LoadFromGcs
type: "io.kestra.plugin.gcp.bigquery.LoadFromGcs"
Load data from GCS (Google Cloud Storage) to BigQuery
Examples
Load an avro file from a gcs bucket
id: "load_from_gcs"
type: "io.kestra.plugin.gcp.bigquery.LoadFromGcs"
from:
- "{{ outputs['avro-to-gcs'] }}"
destinationTable: "my_project.my_dataset.my_table"
format: AVRO
avroOptions:
useAvroLogicalTypes: true
Load a csv file with a defined schema
- id: load_files_test
type: io.kestra.plugin.gcp.bigquery.LoadFromGcs
destinationTable: "myDataset.myTable"
ignoreUnknownValues: true
schema:
fields:
- name: colA
type: STRING
- name: colB
type: NUMERIC
- name: colC
type: STRING
format: CSV
csvOptions:
allowJaggedRows: true
encoding: UTF-8
fieldDelimiter: ","
from:
- gs://myBucket/myFile.csv
Properties
autodetect
- Type: boolean
- Dynamic: ❌
- Required: ❌
Experimental Automatic inference of the options and schema for CSV and JSON sources
avroOptions
- Type: AvroOptions
- Dynamic: ❓
- Required: ❌
Avro parsing options
clusteringFields
- Type: array
- SubType: string
- Dynamic: ✔️
- Required: ❌
The clustering specification for the destination table
createDisposition
- Type: string
- Dynamic: ❌
- Required: ❌
- Possible Values:
CREATE_IF_NEEDED
CREATE_NEVER
Whether the job is allowed to create tables
csvOptions
- Type: CsvOptions
- Dynamic: ❓
- Required: ❌
Csv parsing options
destinationTable
- Type: string
- Dynamic: ✔️
- Required: ❌
The table where to put query results
If not provided a new table is created.
format
- Type: string
- Dynamic: ❌
- Required: ❌
- Possible Values:
CSV
JSON
AVRO
PARQUET
ORC
The source format, and possibly some parsing options, of the external data
from
- Type: array
- SubType: string
- Dynamic: ✔️
- Required: ❌
Google Cloud Storage source data
The fully-qualified URIs that point to source data in Google Cloud Storage (e.g. gs://bucket/path).

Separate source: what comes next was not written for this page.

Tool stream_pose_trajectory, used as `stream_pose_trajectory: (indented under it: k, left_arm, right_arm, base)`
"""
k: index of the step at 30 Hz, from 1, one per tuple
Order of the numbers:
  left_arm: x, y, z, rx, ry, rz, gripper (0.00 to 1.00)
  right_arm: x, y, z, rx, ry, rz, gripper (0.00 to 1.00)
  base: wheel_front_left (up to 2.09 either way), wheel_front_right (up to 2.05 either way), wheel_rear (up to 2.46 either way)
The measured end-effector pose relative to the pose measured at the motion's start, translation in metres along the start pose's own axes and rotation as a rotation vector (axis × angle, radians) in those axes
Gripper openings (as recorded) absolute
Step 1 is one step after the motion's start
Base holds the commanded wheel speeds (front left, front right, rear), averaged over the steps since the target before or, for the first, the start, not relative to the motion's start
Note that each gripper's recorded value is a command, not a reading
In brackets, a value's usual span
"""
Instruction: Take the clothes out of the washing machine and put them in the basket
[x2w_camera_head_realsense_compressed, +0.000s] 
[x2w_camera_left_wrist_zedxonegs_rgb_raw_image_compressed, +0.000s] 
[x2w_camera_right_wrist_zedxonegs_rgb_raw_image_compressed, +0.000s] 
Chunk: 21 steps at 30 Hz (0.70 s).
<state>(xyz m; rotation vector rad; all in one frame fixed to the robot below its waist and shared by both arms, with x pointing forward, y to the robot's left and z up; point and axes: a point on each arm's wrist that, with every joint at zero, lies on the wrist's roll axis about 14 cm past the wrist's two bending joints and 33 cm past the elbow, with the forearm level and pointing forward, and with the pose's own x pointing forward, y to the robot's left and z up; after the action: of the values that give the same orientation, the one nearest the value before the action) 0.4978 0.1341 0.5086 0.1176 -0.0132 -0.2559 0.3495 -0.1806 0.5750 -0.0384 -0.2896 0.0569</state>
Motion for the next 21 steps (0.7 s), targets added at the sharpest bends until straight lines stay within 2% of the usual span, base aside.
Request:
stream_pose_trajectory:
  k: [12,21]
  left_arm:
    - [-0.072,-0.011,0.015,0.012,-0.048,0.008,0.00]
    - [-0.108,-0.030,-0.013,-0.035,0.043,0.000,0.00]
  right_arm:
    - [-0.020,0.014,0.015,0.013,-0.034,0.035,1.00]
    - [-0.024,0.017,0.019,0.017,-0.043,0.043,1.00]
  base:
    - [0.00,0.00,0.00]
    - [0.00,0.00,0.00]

Each URI can contain one '*' wildcard character and it must come after the 'bucket' name.
ignoreUnknownValues
- Type: boolean
- Dynamic: ❌
- Required: ❌
Whether BigQuery should allow extra values that are not represented in the table schema
If true, the extra values are ignored. If false, records with extra columns are treated as bad records, and if there are too many bad records, an invalid error is returned in the job result. By default unknown values are not allowed.
location
- Type: string
- Dynamic: ✔️
- Required: ❌
The geographic location where the dataset should reside
This property is experimental and might be subject to change or removed.
See Dataset Location
maxBadRecords
- Type: integer
- Dynamic: ❌
- Required: ❌
The maximum number of bad records that BigQuery can ignore when running the job
If the number of bad records exceeds this value, an invalid error is returned in the job result. By default no bad record is ignored.
projectId
- Type: string
- Dynamic: ✔️
- Required: ❌
The GCP project id
retryAuto
- Type:ConstantExponentialRandom
- Dynamic: ❓
- Required: ❌
retryMessages
- Type: array
- SubType: string
- Dynamic: ✔️
- Required: ❌
- Default:
[due to concurrent update, Retrying the job may solve the problem]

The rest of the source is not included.